The question has been raised regarding why we should care about research revolving around genetic risk if it does not have an readily apparent impact on overall disease risk. Knowledge regarding the non-random distribution of the genetic basis of disease as humans spread across the world leads to many interesting questions. For example, what is responsible for the drop in genetic risk as humans migrated to different locations over time? It is entirely plausible that addressing this question could lead to additional novel insights about complex disease. This research has been carried out to increase our understanding of fundamental principles relating to the genetics of complex disease. It is not intended to yield immediate commercial or health benefits. However, in the long term, such research contributes to and can be the basis of applied research.
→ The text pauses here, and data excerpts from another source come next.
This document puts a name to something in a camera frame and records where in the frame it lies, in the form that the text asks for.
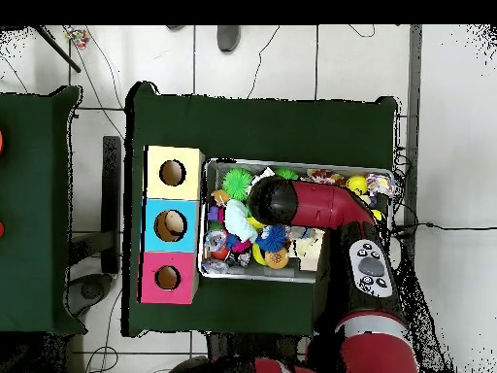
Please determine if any wooden box with three holes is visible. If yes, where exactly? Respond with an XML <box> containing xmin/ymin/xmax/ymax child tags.
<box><xmin>139</xmin><ymin>145</ymin><xmax>205</xmax><ymax>305</ymax></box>

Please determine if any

It remains to be seen where the missing heritability of the majority of complex diseases can be found. Evolutionary theory suggests much of the missing heritability will be rare. My speculations regarding where they may be located are intended to be speculations and by definition are not supported by evidence. Having evidence would mean that they can be proven and would then cease to be speculations. The missing heritability does exist somewhere and regardless of where it is found, the relevance of this research would persist. There are likely hundreds of type 2 diabetes loci that are yet to be discovered which may not follow the same general trend, but they will most likely represent a different “type” of SNP as it would reflect a different effect size and risk allele frequency. There are many potential avenues for the closing missing heritability gap not just in T2D, but across all complex diseases. These potential avenues include CNVs, rare alleles, alleles with a very small effect size, and pervasive epistatic effects. The currently known “high-confidence” variants for all complex diseases have an allele frequency and effect size combination that makes them detectable in the populations in which the GWASs were conducted. In general, SNPs below a certain risk allele frequency/effect size combination are unlikely to be detected in a GWAS. The results in this study reflect the particular category of SNPs that are detected in a GWAS. Despite the low predictive power caused by the missing heritability problem, we detected genetic risk differentiation in multiple diseases. This genetic risk differentiation establishes a non-random perturbation of the genetic risk of multiple diseases. The significance of these perturbations is important to identify and study, even if future work establishes (in the worst case) that they only occurred within SNPs of a particular risk allele frequency and effect size category. If further identified SNPs offset the genetic risk differentiation, the fact that genetic risk differentiation occurred for common SNPs with high effect size would make this study relevant and would encourage conducting further valuable investigations.


As previously established, the genetic risk of complex disease should not be expected to agree with or even correlate with observed risk. This research was inspired by a question: “Has the genetic basis of disease fluctuated more than can be explained by genetic drift as humans migrated across the globe”. This question does require neither empirical evidence about disease occurrence nor other methodology grounded in epidemiology. Inclusion of such data would be gratuitous and unnecessary to address the stated question. The question you wish to be addressed would make a fascinating separate and independent study.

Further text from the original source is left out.